Wachman Elisha M, Hayes Marie J, Lester Barry M, Terrin Norma, Brown Mark S, Nielsen David A, Davis Jonathan M

机构信息

Pediatrics, Boston Medical Center, Boston, MA.

Psychology, Graduate School of Biomedical Sciences and Engineering, University of Maine, Orono, ME.

出版信息

J Pediatr. 2014 Sep;165(3):472-8. doi: 10.1016/j.jpeds.2014.05.040. Epub 2014 Jul 1.

DOI:10.1016/j.jpeds.2014.05.040
PMID:24996986
原文链接:https://pmc.ncbi.nlm.nih.gov/articles/PMC4145036/
Abstract

OBJECTIVE

Neonatal abstinence syndrome (NAS) from in utero opioid exposure is highly variable with genetic factors appearing to play an important role. Epigenetic changes in cytosine:guanine (CpG) dinucleotide methylation can occur after drug exposure and may help to explain NAS variability.

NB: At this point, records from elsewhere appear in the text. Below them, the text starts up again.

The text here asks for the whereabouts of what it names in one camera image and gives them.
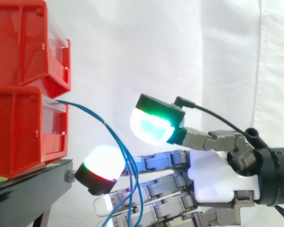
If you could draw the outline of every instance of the blue wire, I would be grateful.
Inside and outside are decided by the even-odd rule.
[[[99,121],[101,121],[102,123],[105,122],[99,115],[97,115],[96,113],[92,112],[90,109],[88,109],[88,108],[86,108],[86,107],[84,107],[84,106],[82,106],[82,105],[79,105],[79,104],[76,104],[75,106],[78,107],[78,108],[80,108],[81,110],[84,110],[85,112],[87,112],[87,113],[89,113],[89,114],[91,114],[91,115],[94,115],[94,116],[95,116]],[[116,139],[115,136],[117,136],[117,135],[115,134],[115,132],[114,132],[109,126],[107,126],[107,128],[108,128],[108,130],[110,131],[110,133],[113,135],[114,139]],[[129,166],[128,166],[128,163],[127,163],[127,161],[126,161],[127,158],[125,157],[125,154],[124,154],[124,152],[123,152],[125,145],[122,143],[122,141],[120,140],[120,138],[118,138],[118,145],[119,145],[119,147],[120,147],[120,149],[121,149],[121,151],[122,151],[123,158],[125,159],[126,167],[127,167],[127,169],[129,170],[130,190],[132,190],[132,189],[133,189],[132,173],[131,173],[130,168],[129,168]],[[130,197],[130,201],[129,201],[129,207],[128,207],[128,209],[129,209],[129,215],[128,215],[128,220],[127,220],[128,227],[131,226],[132,200],[133,200],[133,197],[131,196],[131,197]]]
[[[130,184],[131,184],[131,192],[130,194],[124,199],[122,200],[114,209],[113,211],[110,213],[110,215],[108,216],[108,218],[106,219],[106,221],[104,222],[104,224],[102,225],[102,227],[104,227],[108,221],[111,219],[111,217],[113,216],[113,214],[116,212],[116,210],[126,201],[128,200],[128,198],[130,198],[130,203],[129,203],[129,212],[128,212],[128,226],[130,227],[130,220],[131,220],[131,209],[132,209],[132,194],[135,192],[136,188],[138,188],[138,191],[139,191],[139,196],[140,196],[140,201],[141,201],[141,212],[140,212],[140,216],[139,216],[139,219],[137,221],[137,223],[135,224],[134,227],[138,227],[141,219],[142,219],[142,216],[143,216],[143,197],[142,197],[142,193],[141,193],[141,188],[140,188],[140,185],[139,185],[139,182],[138,182],[138,179],[139,179],[139,173],[138,173],[138,168],[137,168],[137,165],[133,159],[133,156],[130,154],[130,152],[128,151],[127,147],[124,145],[124,143],[120,140],[120,138],[117,136],[117,134],[112,130],[112,128],[106,124],[106,122],[99,116],[97,115],[95,112],[91,111],[90,109],[82,106],[82,105],[79,105],[79,104],[75,104],[75,103],[70,103],[70,102],[66,102],[66,101],[61,101],[61,100],[57,100],[58,102],[60,103],[63,103],[63,104],[68,104],[68,105],[72,105],[72,106],[75,106],[85,112],[87,112],[88,114],[92,115],[93,117],[95,117],[97,120],[99,120],[100,122],[102,122],[106,128],[109,130],[109,132],[112,134],[112,136],[114,137],[114,139],[116,140],[116,142],[118,143],[118,146],[121,150],[121,153],[123,155],[123,158],[125,159],[125,165],[128,169],[128,172],[129,172],[129,175],[130,175]],[[127,159],[130,163],[130,166],[132,168],[132,171],[133,171],[133,175],[136,179],[136,182],[135,182],[135,185],[134,185],[134,188],[133,188],[133,181],[132,181],[132,174],[131,174],[131,170],[129,168],[129,165],[127,163]]]

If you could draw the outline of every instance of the red plastic bin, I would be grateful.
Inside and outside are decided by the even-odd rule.
[[[50,98],[71,89],[70,41],[43,0],[0,0],[0,86],[39,87]]]
[[[36,87],[0,87],[0,176],[12,179],[67,155],[68,106]]]

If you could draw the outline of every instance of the screw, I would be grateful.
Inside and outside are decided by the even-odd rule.
[[[75,170],[66,170],[64,175],[65,182],[74,183],[76,181],[75,172]]]

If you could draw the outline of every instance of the white backdrop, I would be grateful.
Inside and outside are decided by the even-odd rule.
[[[284,0],[47,0],[71,40],[72,91],[61,99],[101,115],[134,155],[152,147],[131,132],[141,93],[166,102],[183,96],[238,127],[255,126],[270,146],[284,147]],[[228,129],[188,111],[186,125]],[[70,107],[69,155],[74,169],[98,145],[115,142],[99,122]],[[141,176],[140,182],[166,173]],[[129,186],[120,178],[114,189]],[[52,208],[49,227],[95,227],[92,197],[80,183]],[[284,226],[272,208],[242,212],[244,226]]]

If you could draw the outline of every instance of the robot finger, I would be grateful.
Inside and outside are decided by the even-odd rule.
[[[174,150],[148,156],[135,156],[133,158],[138,168],[138,174],[152,173],[167,169],[184,170],[190,167],[189,151],[183,150]],[[128,170],[125,167],[121,176],[127,175]]]
[[[141,192],[143,202],[148,203],[152,200],[188,190],[191,188],[192,181],[187,177],[187,172],[177,172],[171,175],[163,176],[155,180],[141,183]],[[96,214],[99,217],[104,217],[110,214],[115,206],[124,200],[130,194],[130,188],[111,192],[97,198],[94,201]],[[138,190],[133,193],[132,207],[137,207],[141,204]],[[129,200],[125,201],[117,210],[117,212],[125,211],[128,209]]]
[[[168,220],[177,218],[180,215],[197,209],[197,203],[191,192],[182,192],[178,195],[174,195],[163,200],[148,204],[144,206],[143,217],[139,223],[139,227],[165,227]],[[141,208],[135,208],[130,212],[131,226],[134,226],[140,216]],[[129,212],[123,212],[121,214],[113,216],[108,227],[127,227]]]

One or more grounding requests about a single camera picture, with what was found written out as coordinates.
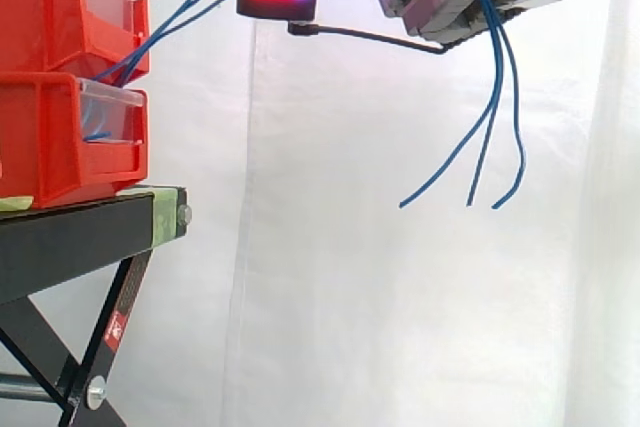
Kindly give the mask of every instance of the green tape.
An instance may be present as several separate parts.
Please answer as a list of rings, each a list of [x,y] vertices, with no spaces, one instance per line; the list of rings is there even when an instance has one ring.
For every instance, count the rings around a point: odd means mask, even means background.
[[[29,210],[33,205],[33,197],[6,197],[0,199],[0,212],[20,212]]]
[[[178,190],[169,187],[134,187],[119,195],[153,194],[153,245],[166,244],[176,238],[178,223]]]

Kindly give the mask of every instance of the white curtain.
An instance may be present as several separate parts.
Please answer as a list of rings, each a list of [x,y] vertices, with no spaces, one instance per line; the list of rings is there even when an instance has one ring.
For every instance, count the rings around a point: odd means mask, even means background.
[[[639,3],[508,25],[529,169],[499,212],[510,85],[476,206],[479,141],[397,208],[485,108],[488,36],[434,58],[257,25],[225,427],[640,426]],[[375,0],[320,12],[399,33]]]

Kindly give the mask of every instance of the metal rod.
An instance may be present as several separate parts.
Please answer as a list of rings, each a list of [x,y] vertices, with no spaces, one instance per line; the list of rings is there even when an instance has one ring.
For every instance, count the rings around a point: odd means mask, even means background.
[[[0,399],[53,403],[47,392],[31,377],[0,374]]]

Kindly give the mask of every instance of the black cable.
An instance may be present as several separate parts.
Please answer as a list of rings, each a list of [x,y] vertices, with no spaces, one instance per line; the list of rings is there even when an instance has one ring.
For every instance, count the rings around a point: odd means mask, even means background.
[[[406,47],[408,49],[419,50],[421,52],[427,52],[429,54],[442,55],[450,50],[449,47],[433,47],[429,45],[419,44],[416,42],[409,42],[407,40],[396,39],[394,37],[387,37],[385,35],[373,34],[371,32],[363,32],[360,30],[343,29],[340,27],[327,27],[317,24],[297,24],[289,22],[289,28],[287,29],[291,35],[309,37],[318,34],[336,34],[346,35],[348,37],[356,37],[358,39],[375,40],[376,42],[384,42],[386,44],[397,45],[398,47]]]

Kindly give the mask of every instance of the black table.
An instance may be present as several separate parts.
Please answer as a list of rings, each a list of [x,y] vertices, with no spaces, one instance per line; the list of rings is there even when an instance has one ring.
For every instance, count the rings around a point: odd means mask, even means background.
[[[0,398],[51,402],[60,427],[125,427],[106,383],[154,248],[183,237],[185,189],[138,187],[108,200],[0,213],[0,341],[30,374],[0,374]],[[29,296],[120,263],[84,358]]]

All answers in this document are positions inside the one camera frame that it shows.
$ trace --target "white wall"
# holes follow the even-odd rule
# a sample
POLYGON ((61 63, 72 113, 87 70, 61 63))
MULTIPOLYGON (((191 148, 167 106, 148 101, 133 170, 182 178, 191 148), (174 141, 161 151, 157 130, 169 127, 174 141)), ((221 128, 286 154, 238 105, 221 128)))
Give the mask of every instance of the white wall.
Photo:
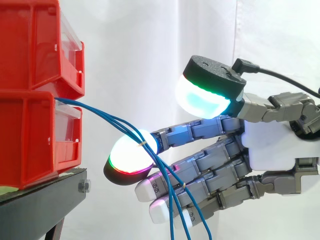
MULTIPOLYGON (((316 1, 240 0, 60 0, 61 8, 85 43, 85 97, 82 102, 154 131, 193 119, 175 101, 175 81, 191 55, 232 64, 233 55, 254 61, 313 89, 320 87, 316 1)), ((261 75, 245 76, 246 92, 264 97, 296 90, 261 75), (265 91, 258 92, 263 84, 265 91)), ((121 136, 102 119, 83 115, 82 167, 92 181, 86 200, 65 219, 61 240, 168 240, 169 224, 152 223, 148 203, 135 186, 116 186, 103 166, 121 136)), ((169 150, 172 163, 212 139, 169 150)), ((267 195, 220 212, 209 221, 219 240, 316 239, 318 191, 301 197, 267 195)), ((206 239, 200 224, 194 240, 206 239)), ((176 239, 186 239, 176 231, 176 239)))

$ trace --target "cable tie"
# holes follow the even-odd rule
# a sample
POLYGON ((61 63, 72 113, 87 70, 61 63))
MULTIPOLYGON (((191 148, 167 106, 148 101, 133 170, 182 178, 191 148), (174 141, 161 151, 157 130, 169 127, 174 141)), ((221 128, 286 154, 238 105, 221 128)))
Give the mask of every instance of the cable tie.
POLYGON ((145 145, 147 143, 147 141, 143 141, 142 143, 140 143, 137 147, 141 147, 142 145, 145 145))

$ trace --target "black cable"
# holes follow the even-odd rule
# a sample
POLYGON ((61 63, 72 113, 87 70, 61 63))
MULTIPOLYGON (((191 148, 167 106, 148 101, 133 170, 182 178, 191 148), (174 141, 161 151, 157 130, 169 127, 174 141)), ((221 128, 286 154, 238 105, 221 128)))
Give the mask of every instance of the black cable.
POLYGON ((293 79, 291 79, 291 78, 289 78, 287 76, 284 76, 284 75, 281 75, 281 74, 279 74, 277 72, 270 71, 270 70, 263 69, 263 68, 260 68, 258 70, 258 73, 267 74, 267 75, 270 75, 272 77, 275 77, 275 78, 281 79, 283 81, 286 81, 287 83, 292 84, 292 85, 296 86, 297 88, 307 92, 308 94, 320 99, 320 94, 319 93, 311 90, 310 88, 302 85, 301 83, 296 82, 295 80, 293 80, 293 79))

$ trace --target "bolt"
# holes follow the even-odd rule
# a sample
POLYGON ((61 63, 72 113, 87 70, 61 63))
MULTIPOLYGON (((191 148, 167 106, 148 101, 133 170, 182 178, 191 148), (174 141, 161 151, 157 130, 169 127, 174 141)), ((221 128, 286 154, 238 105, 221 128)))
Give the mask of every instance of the bolt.
POLYGON ((89 193, 91 190, 91 180, 82 180, 78 185, 78 190, 80 193, 89 193))

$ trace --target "stacked red bins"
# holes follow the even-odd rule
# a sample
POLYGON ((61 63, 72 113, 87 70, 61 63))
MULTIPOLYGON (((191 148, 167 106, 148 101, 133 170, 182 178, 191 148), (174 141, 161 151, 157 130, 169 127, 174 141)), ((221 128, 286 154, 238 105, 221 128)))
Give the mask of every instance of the stacked red bins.
POLYGON ((81 163, 84 44, 58 0, 0 0, 0 186, 24 189, 81 163))

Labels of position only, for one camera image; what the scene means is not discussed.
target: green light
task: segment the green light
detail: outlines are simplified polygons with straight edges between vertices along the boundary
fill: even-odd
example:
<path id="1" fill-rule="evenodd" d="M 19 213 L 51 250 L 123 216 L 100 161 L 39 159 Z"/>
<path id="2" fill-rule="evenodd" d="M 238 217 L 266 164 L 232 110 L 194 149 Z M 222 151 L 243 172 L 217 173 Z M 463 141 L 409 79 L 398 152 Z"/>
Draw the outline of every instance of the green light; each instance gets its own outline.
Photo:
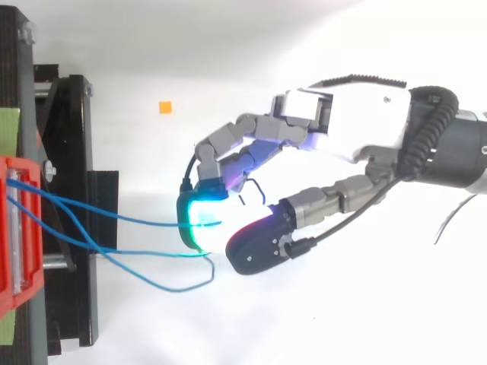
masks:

We correlated DNA methylation levels in the mu-opioid receptor (OPRM1) promoter in opioid-exposed infants with NAS outcomes.

STUDY DESIGN

DNA samples from cord blood or saliva were analyzed for 86 infants who were being treated for NAS according to institutional protocol. Methylation levels at 16 OPRM1 CpG sites were determined and correlated with NAS outcome measures, including need for treatment, treatment with ≥ 2 medications, and length of hospital stay. We adjusted for covariates and multiple genetic testing.

RESULTS

Sixty-five percent of infants required treatment for NAS, and 24% required ≥ 2 medications. Hypermethylation of the OPRM1 promoter was measured at the -10 CpG in treated vs nontreated infants (adjusted difference δ = 3.2% [95% CI, 0.3-6.0%], P = .03; nonsignificant after multiple testing correction). There was hypermethylation at the -14 (δ = 4.9% [95% CI, 1.8%-8.1%], P = .003), -10 (δ = 5.0% [95% CI, 2.3-7.7%], P = .0005), and +84 (δ = 3.5% [95% CI, 0.6-6.4], P = .02) CpG sites in infants requiring ≥ 2 medications, which remained significant for -14 and -10 after multiple testing correction.

CONCLUSIONS

Increased methylation within the OPRM1 promoter is associated with worse NAS outcomes, consistent with gene silencing.

摘要

目的

因子宫内接触阿片类药物导致的新生儿戒断综合征(NAS)具有高度变异性,遗传因素似乎起着重要作用。药物接触后可发生胞嘧啶:鸟嘌呤(CpG)二核苷酸甲基化的表观遗传变化,这可能有助于解释NAS的变异性。我们将阿片类药物暴露婴儿的μ-阿片受体(OPRM1)启动子中的DNA甲基化水平与NAS结局进行了关联分析。

研究设计

根据机构方案,对86例接受NAS治疗的婴儿的脐带血或唾液DNA样本进行分析。测定了16个OPRM1 CpG位点的甲基化水平,并将其与NAS结局指标相关联,包括治疗需求、使用≥2种药物治疗以及住院时间。我们对协变量和多重基因检测进行了校正。

结果

65%的婴儿需要接受NAS治疗,24%的婴儿需要使用≥2种药物。在接受治疗与未接受治疗的婴儿中,OPRM1启动子在-10 CpG处检测到高甲基化(校正差异δ=3.2%[95%CI,0.3-6.0%],P=.03;多重检验校正后无统计学意义)。在需要使用≥2种药物的婴儿中,-14(δ=4.9%[95%CI,1.8%-8.1%],P=.003)、-10(δ=5.0%[95%CI,2.3-7.7%],P=.0005)和+84(δ=3.5%[95%CI,0.6-6.4],P=.02)CpG位点存在高甲基化,多重检验校正后-14和-10位点仍具有统计学意义。

结论

OPRM1启动子内甲基化增加与更差的NAS结局相关,这与基因沉默一致。